A: Everything you can think of…. But, don’t put anything like– not lucky. 

Me: Did you do this celebration for anyone?

A: You. 

(Dad interjects: You did?

A: Yeah!

D: What did she pick?

A: Nó bóc cái gương với là cái micro. Chac là [our son] không có làm.

  • “She picked up the mirror and a microphone. I don’t think we did one for [our son].”

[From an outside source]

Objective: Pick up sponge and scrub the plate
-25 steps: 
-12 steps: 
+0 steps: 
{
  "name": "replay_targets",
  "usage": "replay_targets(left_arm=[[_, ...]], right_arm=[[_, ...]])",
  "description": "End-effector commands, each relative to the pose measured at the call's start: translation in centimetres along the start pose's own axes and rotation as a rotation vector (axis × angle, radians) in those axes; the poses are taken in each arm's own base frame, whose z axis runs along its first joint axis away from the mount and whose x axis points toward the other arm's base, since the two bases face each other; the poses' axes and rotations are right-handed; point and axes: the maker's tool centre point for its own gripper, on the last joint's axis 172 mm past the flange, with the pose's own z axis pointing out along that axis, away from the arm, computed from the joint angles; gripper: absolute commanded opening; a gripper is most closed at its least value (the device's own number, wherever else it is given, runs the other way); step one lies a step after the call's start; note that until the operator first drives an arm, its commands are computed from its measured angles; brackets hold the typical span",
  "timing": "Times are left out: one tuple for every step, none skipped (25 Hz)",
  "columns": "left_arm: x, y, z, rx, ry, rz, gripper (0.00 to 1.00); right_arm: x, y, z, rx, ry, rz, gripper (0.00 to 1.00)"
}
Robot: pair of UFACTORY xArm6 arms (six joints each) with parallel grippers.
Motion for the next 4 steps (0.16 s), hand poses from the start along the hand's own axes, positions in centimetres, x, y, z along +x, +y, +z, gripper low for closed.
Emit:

D: That’s why he’s not going anywhere [we all laugh])

Background:

My mother is the one telling me this story. This is a traditional way of celebrating the baby’s first birthday in Vietnam. Thus my mother, who was born and raised in Vietnam until immigrating to the United States in the 1990s, became familiar with this practice while she was there. She likes this celebration because of the fun of predicting what the baby’s future career will be, however, she does not fully believe in it. She explains to me that when she was younger, before she had me, she believed that these predictions would come true, but now, it is simply a fun activity. 

Context:

This is a transcript of our live conversation. We were in the process of eating dinner when I asked my mom if birthdays are celebrated in Vietnam. She responded no. Instead, certain milestones of a baby’s life are celebrated. She explains the baby’s 1st birthday after explaining how guarded the baby’s first month of life is.

Thoughts:

I had known other cultures in Asia had this celebration of a baby’s first large milestone, such as Korea’s 100-day birthday, where they practice homeopathic magic to predict the baby’s future career, but I did not know that there was something similar in Vietnamese culture. To further explain how this is homeopathic magic, the act of the baby choosing symbols of a career mimics the career the child will have in the future. This is the first time I learned about this celebration. After my parents’ generation immigrated to the United States, I was never old enough to recognize if my cousins’ first birthdays were celebrated in this traditional Vietnamese practice. When one of my cousins had children, at that point, our family celebrated birthdays in the American way, as my mother explained that birthdays aren’t celebrated in Vietnamese culture aside from a baby’s first milestones. Such is a common occurrence in folk practices pertaining to the life cycle, where a baby’s life is more unpredictable in the beginning stages, and thus is celebrated when they pass markers that indicate better chances of survival. Though my mother said she doesn’t believe in the prediction, it is interesting that you could make a case that my selection was pretty accurate (I am a theatre major).